__What is required__: As the answer, give exactly the lines of the records below from the one with "- In brackets, a value's usual span" through the one with "[camera_wrist_right, +0.000s]", ends included and pictures left out.

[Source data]
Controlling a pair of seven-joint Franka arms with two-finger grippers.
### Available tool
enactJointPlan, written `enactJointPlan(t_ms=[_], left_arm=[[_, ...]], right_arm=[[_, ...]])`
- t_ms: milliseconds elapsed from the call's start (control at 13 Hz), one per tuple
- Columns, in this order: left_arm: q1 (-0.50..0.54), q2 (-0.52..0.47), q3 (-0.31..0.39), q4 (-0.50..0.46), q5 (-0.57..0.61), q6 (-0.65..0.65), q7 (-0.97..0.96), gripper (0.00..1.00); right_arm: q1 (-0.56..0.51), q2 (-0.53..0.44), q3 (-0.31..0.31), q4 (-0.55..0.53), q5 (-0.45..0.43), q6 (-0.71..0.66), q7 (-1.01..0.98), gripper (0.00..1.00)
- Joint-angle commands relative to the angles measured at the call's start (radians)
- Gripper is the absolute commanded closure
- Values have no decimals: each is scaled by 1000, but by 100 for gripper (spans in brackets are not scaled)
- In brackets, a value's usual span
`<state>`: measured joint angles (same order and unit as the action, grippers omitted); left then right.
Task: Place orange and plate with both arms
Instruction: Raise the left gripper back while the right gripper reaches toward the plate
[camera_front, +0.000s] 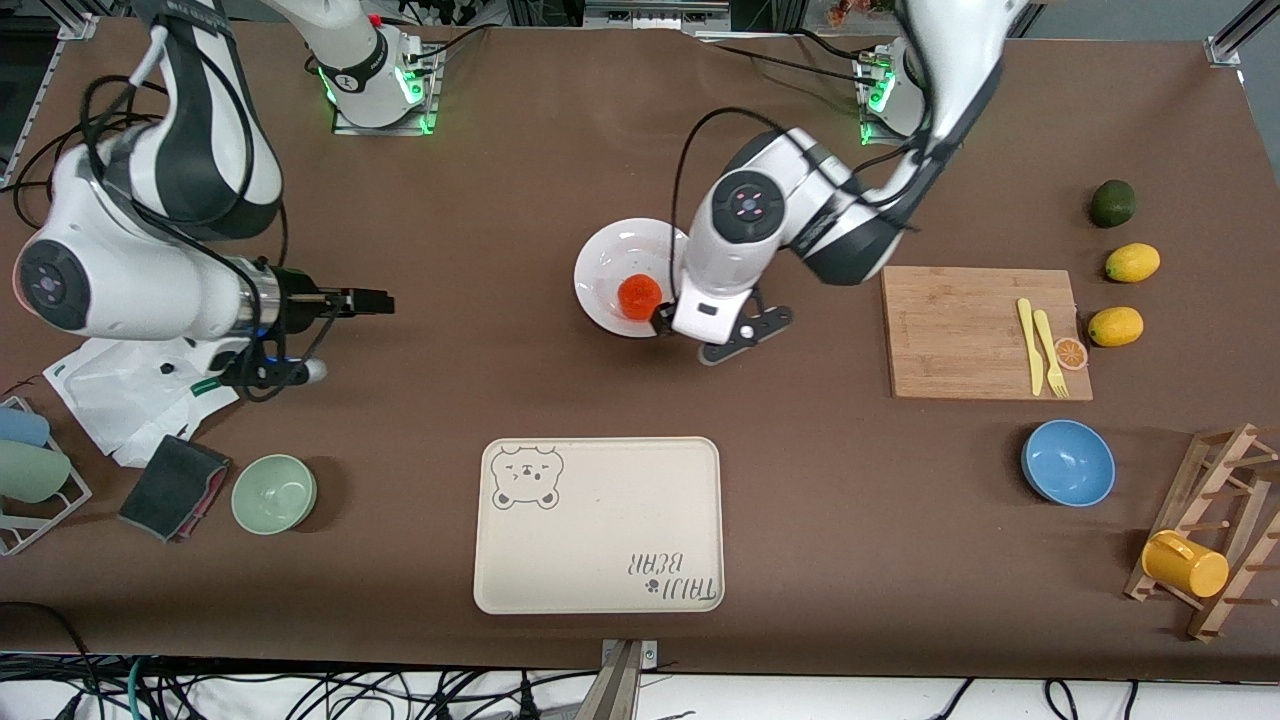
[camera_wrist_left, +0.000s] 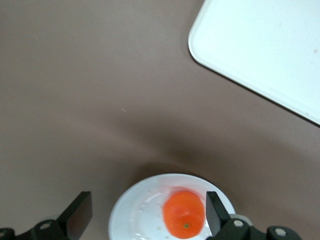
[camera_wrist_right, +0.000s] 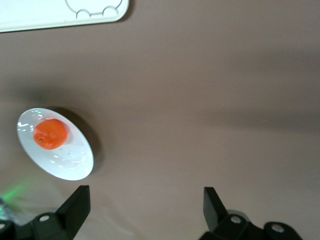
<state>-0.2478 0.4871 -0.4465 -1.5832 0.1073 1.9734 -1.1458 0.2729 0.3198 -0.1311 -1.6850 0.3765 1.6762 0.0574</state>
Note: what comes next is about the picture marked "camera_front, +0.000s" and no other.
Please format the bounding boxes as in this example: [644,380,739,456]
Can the orange fruit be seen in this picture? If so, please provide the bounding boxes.
[617,273,663,321]

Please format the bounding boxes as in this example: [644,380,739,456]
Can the white round plate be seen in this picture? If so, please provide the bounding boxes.
[574,218,701,339]

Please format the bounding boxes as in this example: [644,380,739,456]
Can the light green bowl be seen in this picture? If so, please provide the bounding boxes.
[231,454,318,536]

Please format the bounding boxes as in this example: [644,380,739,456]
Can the white plastic bag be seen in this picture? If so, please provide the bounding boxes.
[43,335,241,469]

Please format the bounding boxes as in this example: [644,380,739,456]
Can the cream bear print tray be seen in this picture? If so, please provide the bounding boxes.
[473,437,725,615]

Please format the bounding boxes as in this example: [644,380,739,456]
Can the folded dark grey cloth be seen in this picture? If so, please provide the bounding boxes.
[118,434,233,544]

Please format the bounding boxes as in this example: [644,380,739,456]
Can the wooden cutting board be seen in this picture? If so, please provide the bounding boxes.
[881,265,1094,402]

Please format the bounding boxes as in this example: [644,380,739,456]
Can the light blue cup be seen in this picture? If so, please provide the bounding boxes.
[0,406,51,448]

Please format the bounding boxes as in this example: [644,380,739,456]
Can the grey metal box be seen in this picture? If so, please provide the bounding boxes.
[585,0,731,29]

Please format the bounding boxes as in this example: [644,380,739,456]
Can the pale green cup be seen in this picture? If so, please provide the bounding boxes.
[0,440,73,504]

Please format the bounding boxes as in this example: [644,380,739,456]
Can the yellow plastic knife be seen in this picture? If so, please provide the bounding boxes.
[1017,297,1044,396]

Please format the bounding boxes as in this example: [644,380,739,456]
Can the yellow plastic fork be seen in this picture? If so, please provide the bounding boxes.
[1033,309,1071,400]

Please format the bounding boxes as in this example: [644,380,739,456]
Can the blue bowl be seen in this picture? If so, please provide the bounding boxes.
[1021,419,1117,508]

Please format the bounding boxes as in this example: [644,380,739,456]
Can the yellow lemon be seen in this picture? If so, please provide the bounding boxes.
[1105,243,1162,284]
[1088,306,1144,348]

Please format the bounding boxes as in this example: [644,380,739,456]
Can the dark green avocado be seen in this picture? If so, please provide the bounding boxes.
[1088,179,1138,229]

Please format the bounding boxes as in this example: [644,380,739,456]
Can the yellow mug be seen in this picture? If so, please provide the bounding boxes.
[1141,530,1231,599]

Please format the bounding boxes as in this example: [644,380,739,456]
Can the wooden mug rack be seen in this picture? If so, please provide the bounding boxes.
[1124,423,1280,643]

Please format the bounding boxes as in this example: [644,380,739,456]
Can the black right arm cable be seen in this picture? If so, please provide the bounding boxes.
[85,20,293,401]

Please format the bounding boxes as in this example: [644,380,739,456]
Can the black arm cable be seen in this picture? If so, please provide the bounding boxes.
[85,20,293,401]
[673,108,801,293]

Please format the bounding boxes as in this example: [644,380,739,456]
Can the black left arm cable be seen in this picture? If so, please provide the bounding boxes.
[673,108,801,293]

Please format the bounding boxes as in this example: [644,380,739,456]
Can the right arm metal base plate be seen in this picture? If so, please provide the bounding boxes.
[332,45,441,136]

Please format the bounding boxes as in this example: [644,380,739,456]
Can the black base power cable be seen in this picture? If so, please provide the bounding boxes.
[700,30,881,81]
[405,25,491,66]

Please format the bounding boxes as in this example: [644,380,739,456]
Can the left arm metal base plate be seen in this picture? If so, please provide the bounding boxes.
[858,50,966,149]

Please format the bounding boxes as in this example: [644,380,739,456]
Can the coiled black cable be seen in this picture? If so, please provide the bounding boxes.
[5,75,171,231]

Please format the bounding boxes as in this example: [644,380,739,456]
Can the white wire cup rack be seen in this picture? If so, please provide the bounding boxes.
[0,396,93,557]

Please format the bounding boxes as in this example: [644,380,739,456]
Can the tangled black cables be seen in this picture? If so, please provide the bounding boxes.
[0,600,1141,720]

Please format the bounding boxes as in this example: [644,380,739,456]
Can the teal cable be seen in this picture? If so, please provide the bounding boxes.
[125,657,156,720]

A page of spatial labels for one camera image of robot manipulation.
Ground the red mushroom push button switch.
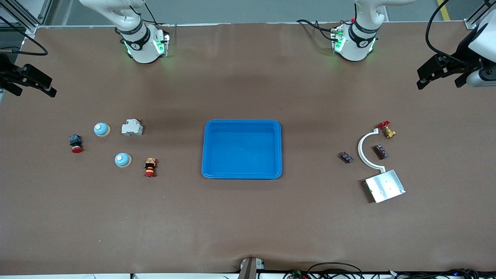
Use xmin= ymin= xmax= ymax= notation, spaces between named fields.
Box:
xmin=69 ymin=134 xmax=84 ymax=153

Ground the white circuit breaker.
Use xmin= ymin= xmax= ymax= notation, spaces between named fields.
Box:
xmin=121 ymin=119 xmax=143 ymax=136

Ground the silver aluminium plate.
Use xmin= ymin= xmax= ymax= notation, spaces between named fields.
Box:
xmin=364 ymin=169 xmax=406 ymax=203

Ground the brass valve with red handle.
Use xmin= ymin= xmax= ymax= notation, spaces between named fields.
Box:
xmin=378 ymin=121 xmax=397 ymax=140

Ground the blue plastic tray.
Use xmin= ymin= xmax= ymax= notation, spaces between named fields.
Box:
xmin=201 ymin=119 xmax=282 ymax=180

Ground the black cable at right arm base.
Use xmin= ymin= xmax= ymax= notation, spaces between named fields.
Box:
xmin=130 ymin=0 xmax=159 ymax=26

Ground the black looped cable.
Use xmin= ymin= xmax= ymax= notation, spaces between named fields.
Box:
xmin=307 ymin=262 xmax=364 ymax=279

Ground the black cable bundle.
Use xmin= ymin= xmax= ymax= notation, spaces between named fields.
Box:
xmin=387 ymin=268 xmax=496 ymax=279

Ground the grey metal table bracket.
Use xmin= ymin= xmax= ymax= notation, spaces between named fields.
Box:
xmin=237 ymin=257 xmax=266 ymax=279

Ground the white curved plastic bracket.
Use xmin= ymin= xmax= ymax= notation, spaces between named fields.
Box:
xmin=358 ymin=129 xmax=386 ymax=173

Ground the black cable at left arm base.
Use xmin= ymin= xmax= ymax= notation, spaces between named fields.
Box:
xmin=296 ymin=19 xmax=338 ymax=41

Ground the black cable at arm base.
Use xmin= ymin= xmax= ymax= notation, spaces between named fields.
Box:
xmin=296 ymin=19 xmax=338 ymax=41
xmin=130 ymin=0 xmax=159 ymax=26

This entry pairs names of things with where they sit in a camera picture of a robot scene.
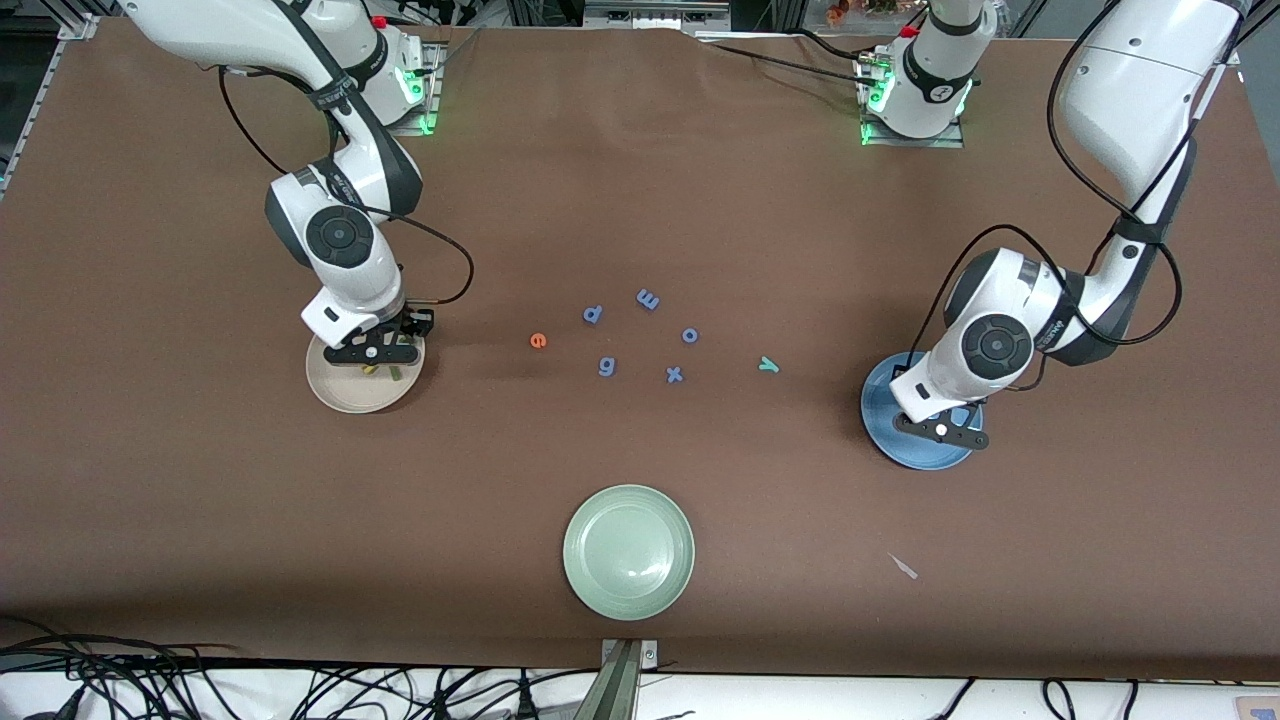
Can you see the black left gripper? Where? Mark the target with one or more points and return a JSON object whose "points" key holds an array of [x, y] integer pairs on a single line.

__Result of the task__:
- In brackets, a value's usual span
`<state>`: measured joint angles (same order and unit as the action, grippers omitted); left then right.
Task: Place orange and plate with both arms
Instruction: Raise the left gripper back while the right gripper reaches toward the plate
[camera_front, +0.000s] 
[camera_wrist_left, +0.000s] 
[camera_wrist_right, +0.000s] 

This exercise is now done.